The live, high definition pictures will be taken on board the boats using a camera rig incorporating 16 video cameras mounted to a sailor's helmet.

Those images will be turned into one seamless picture by software being developed by Dunedin's Animation Research Ltd (ARL) in its Dowling St headquarters.

Those images will then be beamed into virtual reality goggles anywhere in the world, allowing viewers to sit in their homes and look around, up, down and see everything they would see if they were on the boat themselves.

The camera technology already exists, as do the goggles, but the software tying the two together has been the sticking point.

And it is there the race is on to unlock the virtual reality world.

ARL staff emphasised yesterday the technology was not ready yet, and that there was a chance other firms - Google was in the race, too - could beat them to the punch.

''But we're used to solving problems people told us we couldn't solve,'' ARL software developer Craig McNaughton said yesterday.

The main obstacle was figuring out how to split a single picture into two slightly different pictures, one for each eye, to work with the binocular goggles, Mr McNaughton said.

''We're making something that everybody interested in this in the world is currently trying to make. And no-one's solved the problem.

''There are people in universities all over the world investigating it. Google's trying. And we're still in the early stages, but stuff's looking pretty promising so far.

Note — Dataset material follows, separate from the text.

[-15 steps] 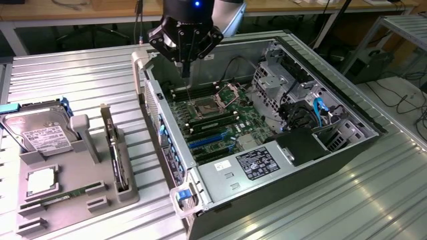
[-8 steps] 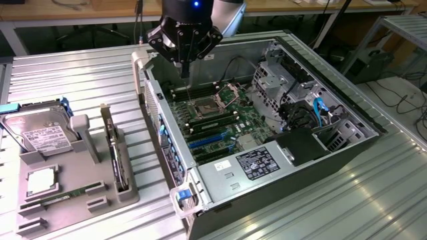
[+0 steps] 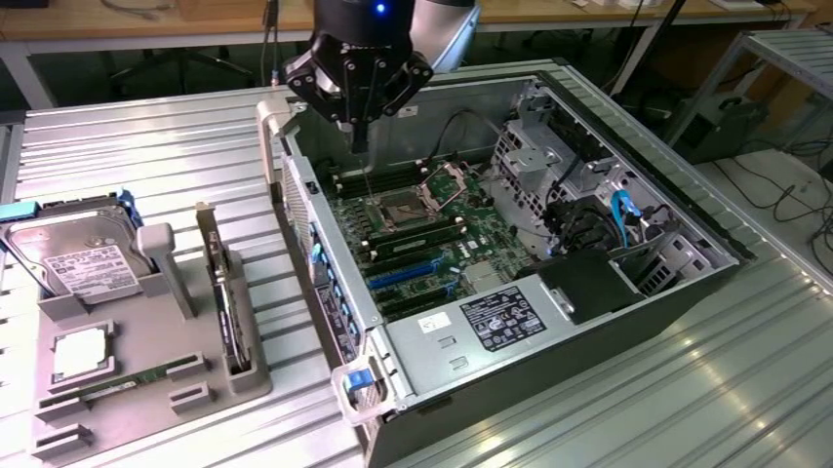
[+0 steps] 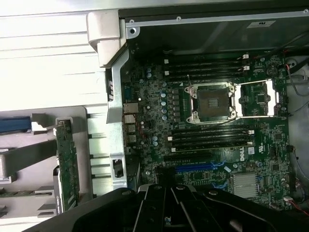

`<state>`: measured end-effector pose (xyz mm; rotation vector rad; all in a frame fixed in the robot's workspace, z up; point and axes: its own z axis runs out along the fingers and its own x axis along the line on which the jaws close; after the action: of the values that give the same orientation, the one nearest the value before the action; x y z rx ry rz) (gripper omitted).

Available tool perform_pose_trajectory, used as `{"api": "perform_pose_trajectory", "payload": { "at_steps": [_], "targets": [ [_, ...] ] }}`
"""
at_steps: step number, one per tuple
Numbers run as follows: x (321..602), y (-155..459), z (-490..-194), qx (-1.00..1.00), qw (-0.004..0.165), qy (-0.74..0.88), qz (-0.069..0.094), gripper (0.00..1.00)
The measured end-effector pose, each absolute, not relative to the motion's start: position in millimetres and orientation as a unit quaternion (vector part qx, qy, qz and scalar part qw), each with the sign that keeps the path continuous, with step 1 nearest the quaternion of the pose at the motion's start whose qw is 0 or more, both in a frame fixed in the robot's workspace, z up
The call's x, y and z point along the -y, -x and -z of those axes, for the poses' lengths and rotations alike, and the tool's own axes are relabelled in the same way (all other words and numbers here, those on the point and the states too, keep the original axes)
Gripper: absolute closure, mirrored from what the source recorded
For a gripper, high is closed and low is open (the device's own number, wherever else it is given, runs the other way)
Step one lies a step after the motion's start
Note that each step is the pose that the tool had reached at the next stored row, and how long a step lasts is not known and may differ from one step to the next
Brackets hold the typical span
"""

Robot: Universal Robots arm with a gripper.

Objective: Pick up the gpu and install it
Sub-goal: 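Reach for the gpu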

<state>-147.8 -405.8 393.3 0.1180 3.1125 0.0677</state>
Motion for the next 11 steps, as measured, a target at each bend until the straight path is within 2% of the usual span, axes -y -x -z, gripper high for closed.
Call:
{"api": "perform_pose_trajectory", "payload": {
  "at_steps": [4,11],
  "targets": [
    [406,150,-393,-0.999,0.013,-0.038,-0.022,0.89],
    [426,179,-393,-0.999,0.013,-0.026,-0.022,0.89]
  ]
}}
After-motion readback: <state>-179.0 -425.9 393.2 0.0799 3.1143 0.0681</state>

''And that's what ARL does, and we've been doing it successfully for 20 years.

''We've got a bit of history solving problems along these lines.''

Once developed, the market extended far beyond America's Cup footage, Mr McNaughton said.

''The commercial opportunities for ARL are potentially huge.''

ARL technology and innovation manager John Rendall said ''immersive experiences in sport'' were the future.

''You can be right there on the field, or on the boat, or in the car. And you can look around and see everything that's going on. It's applicable to so many sports.''

ARL was also looking at tourism applications for the technology, and other ideas still under wraps.

To showcase its ability, ARL had already made a computer-generated version of what the real footage would look like, Mr Rendall said.

That CG footage, married to Oculus virtual reality goggles, had been taken to this year's first two America's Cup World Series events in Gothenburg, in Sweden, and Portsmouth, in England.

They had been set up in VIP areas and had been stealing the show, Mr Rendall said.

Leaders in the technology world had taken notice.

''People have been wowed by it. It's the star attraction.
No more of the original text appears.